- Born: Circa 1545 Triaucourt, Meuse, France
- Died: April 1596 Dijon, Côte-d'Or, France
- Other names: Claude Auberi Claudius Alberius Triuncurianus Claudius Alberius Campanus
- Known for: Alberianism
- Scientific career
- Fields: Physician, philosopher, theologian
- Institutions: Academy of Lausanne

= Claude Aubery =

French physician and philosopher

Claude Aubery, Claude Auberi or Claudius Alberius Triuncurianus (Note: From Triaucourt near Châlons-sur-Marne.) (circa 1545, Triaucourt, Meuse - April 1596, Dijon) was a French Reformed Protestant physician, philosopher and theologian.
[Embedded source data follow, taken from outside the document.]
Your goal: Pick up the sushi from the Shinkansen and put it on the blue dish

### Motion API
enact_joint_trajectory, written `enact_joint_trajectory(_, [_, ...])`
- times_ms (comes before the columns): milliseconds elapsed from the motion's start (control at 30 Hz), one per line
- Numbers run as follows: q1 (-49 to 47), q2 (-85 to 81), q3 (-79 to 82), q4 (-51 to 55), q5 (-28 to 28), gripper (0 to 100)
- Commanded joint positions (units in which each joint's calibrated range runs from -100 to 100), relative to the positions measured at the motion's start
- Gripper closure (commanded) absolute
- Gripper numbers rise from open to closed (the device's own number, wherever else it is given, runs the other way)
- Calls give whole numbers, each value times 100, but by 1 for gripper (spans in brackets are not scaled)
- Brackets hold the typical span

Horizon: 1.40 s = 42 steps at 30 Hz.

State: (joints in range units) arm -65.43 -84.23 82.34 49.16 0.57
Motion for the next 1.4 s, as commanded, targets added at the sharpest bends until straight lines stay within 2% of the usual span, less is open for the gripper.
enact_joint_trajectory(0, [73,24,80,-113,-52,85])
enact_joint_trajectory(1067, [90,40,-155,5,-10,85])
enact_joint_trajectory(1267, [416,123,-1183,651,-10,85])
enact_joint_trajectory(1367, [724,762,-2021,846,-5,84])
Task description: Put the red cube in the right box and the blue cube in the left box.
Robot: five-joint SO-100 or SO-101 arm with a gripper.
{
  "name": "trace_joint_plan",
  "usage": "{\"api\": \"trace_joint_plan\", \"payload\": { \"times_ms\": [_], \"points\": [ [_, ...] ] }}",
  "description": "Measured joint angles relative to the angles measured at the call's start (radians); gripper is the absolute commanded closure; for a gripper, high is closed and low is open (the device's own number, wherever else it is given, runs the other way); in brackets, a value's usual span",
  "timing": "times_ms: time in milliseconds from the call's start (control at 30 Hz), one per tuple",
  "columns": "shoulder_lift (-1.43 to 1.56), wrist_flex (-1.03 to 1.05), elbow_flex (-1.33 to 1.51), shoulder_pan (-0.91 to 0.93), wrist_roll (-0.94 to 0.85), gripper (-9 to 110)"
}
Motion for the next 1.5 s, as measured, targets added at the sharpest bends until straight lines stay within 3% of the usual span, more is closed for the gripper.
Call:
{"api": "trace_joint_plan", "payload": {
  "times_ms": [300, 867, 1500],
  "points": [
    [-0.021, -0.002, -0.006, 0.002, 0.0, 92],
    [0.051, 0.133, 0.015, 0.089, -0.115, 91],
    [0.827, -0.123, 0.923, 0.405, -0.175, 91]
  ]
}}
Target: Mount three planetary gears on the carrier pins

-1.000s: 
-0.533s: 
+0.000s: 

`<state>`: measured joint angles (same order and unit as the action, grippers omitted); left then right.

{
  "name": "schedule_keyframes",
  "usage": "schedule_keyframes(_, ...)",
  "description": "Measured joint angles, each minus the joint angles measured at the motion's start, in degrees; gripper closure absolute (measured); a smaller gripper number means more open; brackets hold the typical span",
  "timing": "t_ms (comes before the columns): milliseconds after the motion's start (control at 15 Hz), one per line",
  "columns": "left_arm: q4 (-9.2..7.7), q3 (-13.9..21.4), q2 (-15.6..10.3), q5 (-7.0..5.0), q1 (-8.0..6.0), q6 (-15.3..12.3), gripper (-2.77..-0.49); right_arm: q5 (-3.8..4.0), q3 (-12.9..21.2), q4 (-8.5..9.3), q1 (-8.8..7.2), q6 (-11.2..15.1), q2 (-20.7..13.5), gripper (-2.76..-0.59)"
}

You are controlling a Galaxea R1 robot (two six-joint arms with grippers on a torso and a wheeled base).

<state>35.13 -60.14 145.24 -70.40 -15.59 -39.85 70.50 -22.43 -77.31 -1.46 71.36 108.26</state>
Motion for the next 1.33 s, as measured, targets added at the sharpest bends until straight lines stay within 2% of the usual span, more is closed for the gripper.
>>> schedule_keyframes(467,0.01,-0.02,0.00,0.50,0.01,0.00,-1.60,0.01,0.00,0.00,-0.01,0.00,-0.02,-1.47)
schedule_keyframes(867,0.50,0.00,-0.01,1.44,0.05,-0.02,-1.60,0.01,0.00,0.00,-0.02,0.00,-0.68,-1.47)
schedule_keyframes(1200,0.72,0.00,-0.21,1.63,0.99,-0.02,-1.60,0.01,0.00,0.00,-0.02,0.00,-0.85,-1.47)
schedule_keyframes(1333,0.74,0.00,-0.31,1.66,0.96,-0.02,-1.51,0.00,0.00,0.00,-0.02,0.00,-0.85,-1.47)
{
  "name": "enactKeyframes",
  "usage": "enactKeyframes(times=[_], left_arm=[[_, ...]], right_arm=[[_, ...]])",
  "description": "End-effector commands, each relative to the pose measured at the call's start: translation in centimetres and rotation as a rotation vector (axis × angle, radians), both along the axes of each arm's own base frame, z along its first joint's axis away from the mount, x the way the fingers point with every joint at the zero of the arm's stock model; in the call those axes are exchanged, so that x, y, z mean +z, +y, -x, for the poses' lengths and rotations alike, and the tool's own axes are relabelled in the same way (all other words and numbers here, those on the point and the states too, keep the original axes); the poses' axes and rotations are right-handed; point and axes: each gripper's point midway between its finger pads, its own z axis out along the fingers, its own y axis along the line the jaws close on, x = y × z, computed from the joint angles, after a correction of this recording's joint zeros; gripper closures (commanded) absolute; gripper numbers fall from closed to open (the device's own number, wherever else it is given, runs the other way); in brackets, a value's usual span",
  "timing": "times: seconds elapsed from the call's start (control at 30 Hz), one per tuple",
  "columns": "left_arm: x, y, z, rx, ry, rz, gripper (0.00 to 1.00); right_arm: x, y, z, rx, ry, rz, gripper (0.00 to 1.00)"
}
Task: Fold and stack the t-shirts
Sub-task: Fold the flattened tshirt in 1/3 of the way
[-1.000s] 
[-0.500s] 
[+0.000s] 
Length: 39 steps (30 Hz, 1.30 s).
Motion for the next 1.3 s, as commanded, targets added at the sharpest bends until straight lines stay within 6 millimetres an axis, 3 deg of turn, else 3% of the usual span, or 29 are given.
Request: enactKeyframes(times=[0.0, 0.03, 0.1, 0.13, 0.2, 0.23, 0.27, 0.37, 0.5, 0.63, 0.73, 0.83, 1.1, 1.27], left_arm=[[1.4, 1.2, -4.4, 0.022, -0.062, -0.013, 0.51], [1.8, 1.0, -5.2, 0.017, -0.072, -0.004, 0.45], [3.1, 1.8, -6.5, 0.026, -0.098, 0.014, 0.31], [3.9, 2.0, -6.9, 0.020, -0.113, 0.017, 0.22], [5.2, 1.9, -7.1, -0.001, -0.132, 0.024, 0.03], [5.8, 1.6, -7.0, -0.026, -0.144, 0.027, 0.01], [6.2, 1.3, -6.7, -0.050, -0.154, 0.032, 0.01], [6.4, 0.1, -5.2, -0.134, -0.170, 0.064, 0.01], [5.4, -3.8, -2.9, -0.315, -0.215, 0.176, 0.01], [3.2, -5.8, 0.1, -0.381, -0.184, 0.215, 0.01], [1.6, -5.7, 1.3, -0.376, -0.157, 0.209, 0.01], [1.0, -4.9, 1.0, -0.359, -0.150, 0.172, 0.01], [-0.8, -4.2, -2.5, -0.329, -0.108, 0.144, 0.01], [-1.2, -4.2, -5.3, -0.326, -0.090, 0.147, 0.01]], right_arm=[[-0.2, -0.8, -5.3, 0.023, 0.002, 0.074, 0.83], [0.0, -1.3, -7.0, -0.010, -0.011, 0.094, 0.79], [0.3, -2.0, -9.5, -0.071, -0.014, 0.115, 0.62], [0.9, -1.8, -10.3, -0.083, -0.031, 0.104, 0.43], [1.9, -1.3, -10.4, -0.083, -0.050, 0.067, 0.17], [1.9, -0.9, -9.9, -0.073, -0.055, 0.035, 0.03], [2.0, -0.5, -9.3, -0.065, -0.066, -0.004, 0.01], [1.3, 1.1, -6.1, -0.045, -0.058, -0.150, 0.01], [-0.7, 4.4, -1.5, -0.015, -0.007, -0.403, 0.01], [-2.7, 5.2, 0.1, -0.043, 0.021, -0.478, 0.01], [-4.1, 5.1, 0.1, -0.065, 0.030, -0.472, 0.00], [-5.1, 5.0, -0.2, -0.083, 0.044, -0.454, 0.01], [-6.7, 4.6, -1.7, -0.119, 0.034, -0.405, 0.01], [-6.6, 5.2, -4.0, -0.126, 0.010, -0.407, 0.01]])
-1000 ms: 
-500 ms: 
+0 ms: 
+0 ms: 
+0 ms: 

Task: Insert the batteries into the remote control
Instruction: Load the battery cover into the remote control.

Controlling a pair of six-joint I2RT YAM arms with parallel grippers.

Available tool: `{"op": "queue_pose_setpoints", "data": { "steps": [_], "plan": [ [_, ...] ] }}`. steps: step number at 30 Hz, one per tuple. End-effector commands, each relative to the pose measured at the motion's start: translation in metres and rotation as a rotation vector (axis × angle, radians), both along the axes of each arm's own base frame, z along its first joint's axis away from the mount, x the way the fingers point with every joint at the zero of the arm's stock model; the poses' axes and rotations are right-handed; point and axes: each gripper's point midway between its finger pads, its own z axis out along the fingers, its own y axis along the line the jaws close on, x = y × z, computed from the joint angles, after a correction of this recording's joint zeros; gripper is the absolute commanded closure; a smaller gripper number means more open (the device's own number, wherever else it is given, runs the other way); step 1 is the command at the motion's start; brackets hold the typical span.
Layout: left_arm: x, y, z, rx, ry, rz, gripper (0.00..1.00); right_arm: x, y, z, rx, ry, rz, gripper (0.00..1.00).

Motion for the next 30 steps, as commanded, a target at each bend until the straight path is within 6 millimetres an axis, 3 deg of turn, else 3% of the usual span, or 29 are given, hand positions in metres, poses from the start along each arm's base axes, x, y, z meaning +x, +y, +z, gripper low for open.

His doctrine, close to that of Sebastian Castellio or Andreas Osiander, was called Alberianism.

He should not be confused with Claude Aubery son of Nicolas, pastor of Collonge-Bellerive and Corsier from 1578 to 1590, of Collonges-Fort-l'Écluse around 1590–1592, and of Grand-Saconnex from 1592 to 1608.

==Biography==
Claude Aubery embraced Protestantism. A Protestant refugee from Champagne in 1563, he did part of his studies in Geneva, but he also travelled back and forth to Paris during periods of lull in the persecutions. He returned in Switzerland early enough to escape persecution in France in 1568. In 1571 he was in Basel, where he became friends with Theodor Zwinger a member of the consilium facultatis medicae from 1559, with whom he obtained the title of Doctor of Medicine.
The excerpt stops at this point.